Визит Хрущева в Соединенные Штаты осенью 1959 года дал ещё одну надежду на ослабление напряженности в холодной войне. Эйзенхауэр согласился с желанием Хрущева приехать в Соединенные Штаты неохотно и главным образом потому, что один из чиновников Госдепартамента без разрешения передал ему безоговорочное приглашение. Эта интрига была грандиозным театром холодной войны, первоклассным событием для средств массовой информации ещё до того, как была придумана эта фраза. Хрущев был небольшого роста, полноватый и лысеющий, он не представлял собой внушительную фигуру. Ограниченный в образовании, глубоко неуверенный в себе и полный решимости доказать свою правоту, буйный, шумный и непредсказуемый советский лидер на этот раз прибыл на огромном самолете, так высоко поднявшемся над землей, что пассажирам пришлось спускаться по аварийному трапу.
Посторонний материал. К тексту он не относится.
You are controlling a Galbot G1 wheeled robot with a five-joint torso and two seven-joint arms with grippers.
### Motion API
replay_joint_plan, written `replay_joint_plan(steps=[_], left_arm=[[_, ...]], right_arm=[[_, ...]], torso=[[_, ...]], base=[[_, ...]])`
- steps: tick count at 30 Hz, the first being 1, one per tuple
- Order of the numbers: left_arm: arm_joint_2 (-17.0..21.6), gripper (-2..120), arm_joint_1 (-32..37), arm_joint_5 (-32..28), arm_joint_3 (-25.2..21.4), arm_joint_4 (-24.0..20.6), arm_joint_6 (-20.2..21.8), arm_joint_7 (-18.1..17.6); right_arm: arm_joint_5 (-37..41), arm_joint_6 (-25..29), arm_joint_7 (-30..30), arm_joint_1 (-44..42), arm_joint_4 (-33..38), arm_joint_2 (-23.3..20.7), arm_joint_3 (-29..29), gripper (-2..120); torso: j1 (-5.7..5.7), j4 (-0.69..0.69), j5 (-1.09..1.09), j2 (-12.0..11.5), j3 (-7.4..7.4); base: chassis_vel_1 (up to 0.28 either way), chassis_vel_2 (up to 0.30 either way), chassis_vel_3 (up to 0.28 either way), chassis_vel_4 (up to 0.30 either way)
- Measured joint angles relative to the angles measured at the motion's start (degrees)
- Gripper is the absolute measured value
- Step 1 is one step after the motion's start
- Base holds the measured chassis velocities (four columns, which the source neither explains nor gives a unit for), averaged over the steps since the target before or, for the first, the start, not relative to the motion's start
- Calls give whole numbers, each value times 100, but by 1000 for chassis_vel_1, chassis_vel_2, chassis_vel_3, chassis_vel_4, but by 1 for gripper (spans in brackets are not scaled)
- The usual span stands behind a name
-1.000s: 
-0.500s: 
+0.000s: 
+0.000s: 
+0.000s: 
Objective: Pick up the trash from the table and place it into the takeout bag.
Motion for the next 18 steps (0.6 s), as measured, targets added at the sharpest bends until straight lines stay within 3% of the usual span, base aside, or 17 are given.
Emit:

Он проявил плохой вкус, подарив хозяину модель последнего советского космического достижения. На жесткие вопросы американских репортеров о Венгрии он отмахнулся. «У меня нет рогов», — проворчал он нью-йоркской аудитории.[1749] Он жаловался, что ему не разрешили посетить Диснейленд, и протестовал — возможно, даже слишком сильно — против скудной одежды, которую носили актрисы на съемках фильма «Кан-кан». Он также продемонстрировал вспышки народного обаяния. Двухнедельный визит завершился частными переговорами на высшем уровне в Кэмп-Дэвиде, президентском убежище в горах Мэриленда. Хрущев, вечно нервничающий, опасался, что убежище, названное в честь внука Эйзенхауэра, может оказаться чем-то вроде центра для интернированных. На удивление, переговоры прошли гладко. Советский премьер стал воспринимать президента как человека, с которым можно работать. Он отозвал свой берлинский ультиматум — вроде бы, — и Эйзенхауэр неопределенно согласился с тем, что статус города должен измениться. Хрущев также пришёл к выводу, что его грандиозная схема улучшения отношений вполне осуществима. Назначение саммита четырех держав на май 1960 года в Париже с последующим визитом Эйзенхауэра в Москву породило разговоры о «духе Кэмп-Дэвида» и надежды на мир во всём мире.[1750]